While Bruno was making this work, a peasant desiring that Buonamico should make him a S. Christopher, they came to an agreement in Florence and arranged a contract in this fashion, that the price should be eight florins and that the figure should be twelve braccia high. Buonamico, then, having gone to the church where he was to make the S. Christopher, found that by reason of its not being more than nine braccia either in height or in length, he could not, either without or within, accommodate the figure in a manner that it might stand well; wherefore he made up his mind, since it would not go in upright, to make it within the church lying down. But since, even so, the whole length would not go in, he was forced to bend it from the knees downwards on to the wall at the head of the church. The work finished, the peasant would by no means pay for it; nay, he made an outcry and said he had been cozened. The matter, therefore, going before the Justices, it was judged, according to the contract, that Buonamico was in the right.

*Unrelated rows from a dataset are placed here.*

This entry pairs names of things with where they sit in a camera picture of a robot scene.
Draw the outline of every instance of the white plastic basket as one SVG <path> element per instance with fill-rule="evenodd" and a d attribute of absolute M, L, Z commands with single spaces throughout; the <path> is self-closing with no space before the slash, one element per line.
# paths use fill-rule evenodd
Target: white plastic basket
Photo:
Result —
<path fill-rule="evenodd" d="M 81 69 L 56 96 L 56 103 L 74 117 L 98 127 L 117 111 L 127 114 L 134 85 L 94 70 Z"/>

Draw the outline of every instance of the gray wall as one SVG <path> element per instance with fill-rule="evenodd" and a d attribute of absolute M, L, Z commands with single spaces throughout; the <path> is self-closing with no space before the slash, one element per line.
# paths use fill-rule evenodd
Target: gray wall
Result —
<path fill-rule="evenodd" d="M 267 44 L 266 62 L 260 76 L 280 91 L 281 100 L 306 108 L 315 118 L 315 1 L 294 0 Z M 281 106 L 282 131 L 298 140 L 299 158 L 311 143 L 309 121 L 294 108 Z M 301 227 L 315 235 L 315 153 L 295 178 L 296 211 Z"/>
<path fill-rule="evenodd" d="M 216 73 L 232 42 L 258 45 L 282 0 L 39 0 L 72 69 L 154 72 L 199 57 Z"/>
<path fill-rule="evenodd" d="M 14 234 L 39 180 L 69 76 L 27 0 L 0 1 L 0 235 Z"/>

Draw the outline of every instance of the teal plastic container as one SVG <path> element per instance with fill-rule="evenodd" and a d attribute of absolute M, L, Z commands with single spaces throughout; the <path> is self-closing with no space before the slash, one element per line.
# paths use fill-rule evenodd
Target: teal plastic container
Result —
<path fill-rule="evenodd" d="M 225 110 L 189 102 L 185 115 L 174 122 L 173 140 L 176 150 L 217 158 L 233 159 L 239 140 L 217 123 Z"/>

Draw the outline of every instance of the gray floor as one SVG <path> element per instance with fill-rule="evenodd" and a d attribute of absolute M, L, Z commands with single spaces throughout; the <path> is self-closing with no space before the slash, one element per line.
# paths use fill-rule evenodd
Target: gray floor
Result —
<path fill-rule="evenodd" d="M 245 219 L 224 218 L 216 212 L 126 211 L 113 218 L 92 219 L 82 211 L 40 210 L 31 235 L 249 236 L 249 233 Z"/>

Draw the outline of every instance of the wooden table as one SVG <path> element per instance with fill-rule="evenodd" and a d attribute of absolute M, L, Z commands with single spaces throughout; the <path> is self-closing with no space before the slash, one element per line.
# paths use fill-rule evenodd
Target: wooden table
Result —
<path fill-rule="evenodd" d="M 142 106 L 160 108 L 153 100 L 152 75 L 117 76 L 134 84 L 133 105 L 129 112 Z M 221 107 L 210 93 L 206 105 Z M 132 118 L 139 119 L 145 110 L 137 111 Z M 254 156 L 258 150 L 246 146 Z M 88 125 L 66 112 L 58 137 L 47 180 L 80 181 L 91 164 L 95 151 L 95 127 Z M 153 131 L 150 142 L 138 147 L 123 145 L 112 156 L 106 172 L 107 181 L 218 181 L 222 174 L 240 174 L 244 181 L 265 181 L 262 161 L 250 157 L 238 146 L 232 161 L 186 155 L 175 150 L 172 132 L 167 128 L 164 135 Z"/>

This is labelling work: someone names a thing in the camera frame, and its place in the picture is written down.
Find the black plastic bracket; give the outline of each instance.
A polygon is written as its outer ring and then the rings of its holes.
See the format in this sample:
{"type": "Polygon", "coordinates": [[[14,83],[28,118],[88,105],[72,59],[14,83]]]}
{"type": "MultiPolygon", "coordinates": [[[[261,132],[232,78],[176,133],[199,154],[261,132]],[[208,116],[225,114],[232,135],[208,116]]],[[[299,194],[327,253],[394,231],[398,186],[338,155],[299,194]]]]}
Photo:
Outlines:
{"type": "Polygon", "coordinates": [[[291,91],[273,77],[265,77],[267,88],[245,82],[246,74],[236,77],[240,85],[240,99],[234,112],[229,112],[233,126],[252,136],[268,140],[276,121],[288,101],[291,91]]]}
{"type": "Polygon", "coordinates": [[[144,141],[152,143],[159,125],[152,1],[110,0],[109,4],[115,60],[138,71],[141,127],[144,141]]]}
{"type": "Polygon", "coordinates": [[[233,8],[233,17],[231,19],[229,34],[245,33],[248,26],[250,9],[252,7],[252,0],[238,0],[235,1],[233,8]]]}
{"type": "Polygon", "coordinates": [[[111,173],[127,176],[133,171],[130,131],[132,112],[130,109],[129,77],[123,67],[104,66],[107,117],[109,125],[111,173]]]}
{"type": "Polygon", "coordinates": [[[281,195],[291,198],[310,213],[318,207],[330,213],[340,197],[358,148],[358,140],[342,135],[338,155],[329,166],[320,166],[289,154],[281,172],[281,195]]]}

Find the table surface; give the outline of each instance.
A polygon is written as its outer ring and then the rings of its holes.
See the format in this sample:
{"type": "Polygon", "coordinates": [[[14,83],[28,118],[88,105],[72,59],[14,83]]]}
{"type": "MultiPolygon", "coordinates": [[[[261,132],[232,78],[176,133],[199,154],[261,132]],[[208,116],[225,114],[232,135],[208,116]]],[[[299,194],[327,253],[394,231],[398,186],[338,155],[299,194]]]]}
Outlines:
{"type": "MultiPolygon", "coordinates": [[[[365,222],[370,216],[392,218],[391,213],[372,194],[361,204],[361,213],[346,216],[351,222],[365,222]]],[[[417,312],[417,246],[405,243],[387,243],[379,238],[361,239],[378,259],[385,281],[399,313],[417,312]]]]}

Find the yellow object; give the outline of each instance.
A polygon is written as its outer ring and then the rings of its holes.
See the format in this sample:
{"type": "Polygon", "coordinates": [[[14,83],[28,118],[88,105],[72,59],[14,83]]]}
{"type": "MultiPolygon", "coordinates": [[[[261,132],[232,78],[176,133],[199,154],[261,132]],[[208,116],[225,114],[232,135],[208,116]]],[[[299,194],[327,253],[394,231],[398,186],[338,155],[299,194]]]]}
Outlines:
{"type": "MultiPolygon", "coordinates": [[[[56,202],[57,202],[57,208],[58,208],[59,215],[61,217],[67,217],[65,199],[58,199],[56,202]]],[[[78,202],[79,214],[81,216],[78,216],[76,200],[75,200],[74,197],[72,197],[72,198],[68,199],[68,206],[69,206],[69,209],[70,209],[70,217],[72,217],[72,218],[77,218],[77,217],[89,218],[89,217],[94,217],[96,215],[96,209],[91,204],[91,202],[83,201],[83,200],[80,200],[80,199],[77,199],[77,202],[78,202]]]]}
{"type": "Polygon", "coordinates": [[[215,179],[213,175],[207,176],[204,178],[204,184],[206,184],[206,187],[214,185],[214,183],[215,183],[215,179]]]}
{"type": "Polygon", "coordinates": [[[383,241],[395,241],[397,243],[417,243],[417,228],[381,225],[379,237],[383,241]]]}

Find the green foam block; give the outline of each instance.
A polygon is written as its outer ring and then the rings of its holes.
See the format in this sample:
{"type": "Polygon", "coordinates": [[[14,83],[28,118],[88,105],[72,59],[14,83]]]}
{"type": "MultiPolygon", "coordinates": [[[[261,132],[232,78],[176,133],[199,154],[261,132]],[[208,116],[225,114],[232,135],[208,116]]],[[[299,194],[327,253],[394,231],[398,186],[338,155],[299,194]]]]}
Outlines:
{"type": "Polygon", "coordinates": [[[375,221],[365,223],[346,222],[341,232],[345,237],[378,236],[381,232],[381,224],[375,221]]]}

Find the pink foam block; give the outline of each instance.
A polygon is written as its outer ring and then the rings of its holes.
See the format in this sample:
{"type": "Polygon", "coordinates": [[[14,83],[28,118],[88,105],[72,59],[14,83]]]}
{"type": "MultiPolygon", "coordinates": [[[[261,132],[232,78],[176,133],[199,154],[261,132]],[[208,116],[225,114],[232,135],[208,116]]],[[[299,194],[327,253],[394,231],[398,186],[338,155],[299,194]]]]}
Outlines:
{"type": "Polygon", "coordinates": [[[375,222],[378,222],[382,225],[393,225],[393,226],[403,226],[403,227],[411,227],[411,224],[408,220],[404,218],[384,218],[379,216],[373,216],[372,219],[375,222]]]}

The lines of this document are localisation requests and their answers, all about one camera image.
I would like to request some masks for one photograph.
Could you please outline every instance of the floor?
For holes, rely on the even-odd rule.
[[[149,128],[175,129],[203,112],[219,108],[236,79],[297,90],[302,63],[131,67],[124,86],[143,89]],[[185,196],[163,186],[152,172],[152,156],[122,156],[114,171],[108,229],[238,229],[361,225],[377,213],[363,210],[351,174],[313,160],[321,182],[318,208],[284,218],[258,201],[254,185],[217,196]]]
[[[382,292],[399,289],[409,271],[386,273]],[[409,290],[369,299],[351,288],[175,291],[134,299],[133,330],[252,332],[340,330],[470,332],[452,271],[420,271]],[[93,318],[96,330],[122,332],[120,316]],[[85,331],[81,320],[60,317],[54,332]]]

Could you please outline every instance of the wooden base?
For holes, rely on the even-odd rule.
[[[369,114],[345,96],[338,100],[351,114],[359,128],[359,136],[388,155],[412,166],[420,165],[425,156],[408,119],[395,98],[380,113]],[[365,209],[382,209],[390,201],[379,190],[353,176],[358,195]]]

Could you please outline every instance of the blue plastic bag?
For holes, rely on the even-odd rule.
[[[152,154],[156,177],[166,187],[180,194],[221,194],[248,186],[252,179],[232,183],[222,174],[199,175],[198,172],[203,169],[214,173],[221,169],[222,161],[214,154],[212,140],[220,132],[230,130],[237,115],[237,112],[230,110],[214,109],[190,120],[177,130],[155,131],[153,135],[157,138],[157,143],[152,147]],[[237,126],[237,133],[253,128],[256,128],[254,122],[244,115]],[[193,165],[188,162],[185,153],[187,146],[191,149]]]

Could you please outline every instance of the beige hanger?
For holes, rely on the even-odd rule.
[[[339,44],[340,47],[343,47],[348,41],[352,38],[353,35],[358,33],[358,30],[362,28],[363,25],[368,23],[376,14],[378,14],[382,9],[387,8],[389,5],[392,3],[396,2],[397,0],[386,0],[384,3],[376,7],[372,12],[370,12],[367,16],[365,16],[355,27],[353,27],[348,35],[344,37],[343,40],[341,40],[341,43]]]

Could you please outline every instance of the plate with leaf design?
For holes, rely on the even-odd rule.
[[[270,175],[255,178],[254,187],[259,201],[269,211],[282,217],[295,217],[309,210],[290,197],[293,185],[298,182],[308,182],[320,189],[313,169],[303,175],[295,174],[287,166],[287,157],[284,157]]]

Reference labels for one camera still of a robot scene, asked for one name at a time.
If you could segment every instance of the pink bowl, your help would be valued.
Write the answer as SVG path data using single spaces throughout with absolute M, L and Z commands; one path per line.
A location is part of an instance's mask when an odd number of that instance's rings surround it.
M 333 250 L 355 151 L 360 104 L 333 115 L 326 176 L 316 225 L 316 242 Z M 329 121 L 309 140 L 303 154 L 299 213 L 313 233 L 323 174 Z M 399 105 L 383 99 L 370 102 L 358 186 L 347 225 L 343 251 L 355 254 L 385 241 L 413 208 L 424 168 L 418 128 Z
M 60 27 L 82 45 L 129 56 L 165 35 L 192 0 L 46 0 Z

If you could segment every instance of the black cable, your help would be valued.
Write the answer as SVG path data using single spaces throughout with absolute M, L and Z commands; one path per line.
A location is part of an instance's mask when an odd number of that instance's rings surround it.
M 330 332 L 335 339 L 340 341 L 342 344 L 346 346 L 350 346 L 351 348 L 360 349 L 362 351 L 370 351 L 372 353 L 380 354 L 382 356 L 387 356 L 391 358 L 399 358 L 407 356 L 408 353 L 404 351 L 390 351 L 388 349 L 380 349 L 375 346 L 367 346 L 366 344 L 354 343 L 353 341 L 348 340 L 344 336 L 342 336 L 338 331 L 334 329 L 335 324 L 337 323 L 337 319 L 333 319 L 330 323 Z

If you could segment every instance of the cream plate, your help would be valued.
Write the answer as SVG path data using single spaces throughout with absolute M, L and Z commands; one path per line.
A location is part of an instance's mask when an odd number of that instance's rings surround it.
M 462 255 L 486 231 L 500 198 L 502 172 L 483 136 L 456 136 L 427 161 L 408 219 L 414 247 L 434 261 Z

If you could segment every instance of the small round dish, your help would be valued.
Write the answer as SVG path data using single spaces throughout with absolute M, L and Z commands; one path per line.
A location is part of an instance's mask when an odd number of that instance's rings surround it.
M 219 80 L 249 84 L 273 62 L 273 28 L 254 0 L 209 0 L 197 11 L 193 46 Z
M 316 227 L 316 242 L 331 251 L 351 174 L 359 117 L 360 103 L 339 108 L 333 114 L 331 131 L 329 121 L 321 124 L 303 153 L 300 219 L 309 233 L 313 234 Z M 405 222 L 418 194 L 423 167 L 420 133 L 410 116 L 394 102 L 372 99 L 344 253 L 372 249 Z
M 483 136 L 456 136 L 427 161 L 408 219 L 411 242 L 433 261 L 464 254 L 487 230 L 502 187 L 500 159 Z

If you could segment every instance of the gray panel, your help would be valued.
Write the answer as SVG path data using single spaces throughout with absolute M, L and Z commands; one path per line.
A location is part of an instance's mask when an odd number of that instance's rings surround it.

In S. Giovanni fra I'Arcore was a very beautiful Passion of Christ by the hand of Buonamico, and among other things that were much praised therein was a Judas hanging from a tree, made with much judgment and beautiful manner. An old man, likewise, who was blowing his nose, was most natural, and the Maries, broken with weeping, had expressions and aspects so sad, that they deserved to be greatly praised, since that age had not as yet much facility in the method of representing V the emotions of the soul with the brush. On the same wall there was a good figure in a S. Ivo of Brittany, who had many widows and orphans at his feet, and two angels in the sky, who were crowning him, were made with the sweetest manner. This edifice and the pictures together were thrown to the ground in the year of the war of 1529.

In Cortona. also, for Messer Aldobrandino, Bishop of that city, Buonamico painted many works in the Vescovado, and in particular the chapel and panel of the high altar; but seeing that everything was thrown to the ground in renovating the palace and the church, there is no need to make further mention of them. In S. Francesco, however, and in S. Margherita, in the same city, there are still some pictures by the hand of Buonamico. From Cortona going once more to Assisi, Buonamico painted in fresco, in the lower Church of S. Francesco, the whole Chapel of Cardinal Egidio Alvaro, a Spaniard; and because he acquitted himself very well, he was therefore liberally rewarded by that Cardinal. Finally, Buonamico having wrought many pictures throughout the whole March, in returning to Florence he stopped at Perugia, and painted there in fresco the Chapel of the Buontempi in the Church of S. Domenico, making therein stories of the life of S. Catherine, virgin and martyr. And in the Church of S. Domenico Vecchio, on one wall, he painted in fresco the scene when the same Catherine, daughter of King Costa, making disputation, is convincing and converting certain philosophers to the faith of Christ; and seeing that this scene is more beautiful than any other that Buonamico ever made, it can be said with truth that in this work he surpassed himself. The people of Perugia, moved by this, according to what Franco Sacchetti writes, commanded that he should paint S. Ercolano, Bishop and Protector of that city, in the square ; wherefore, having agreed about the price, on the spot where the painting was to be done there was made a screen of planks and matting, to the end that the master might not be seen painting; and this made, he put his hand to the work.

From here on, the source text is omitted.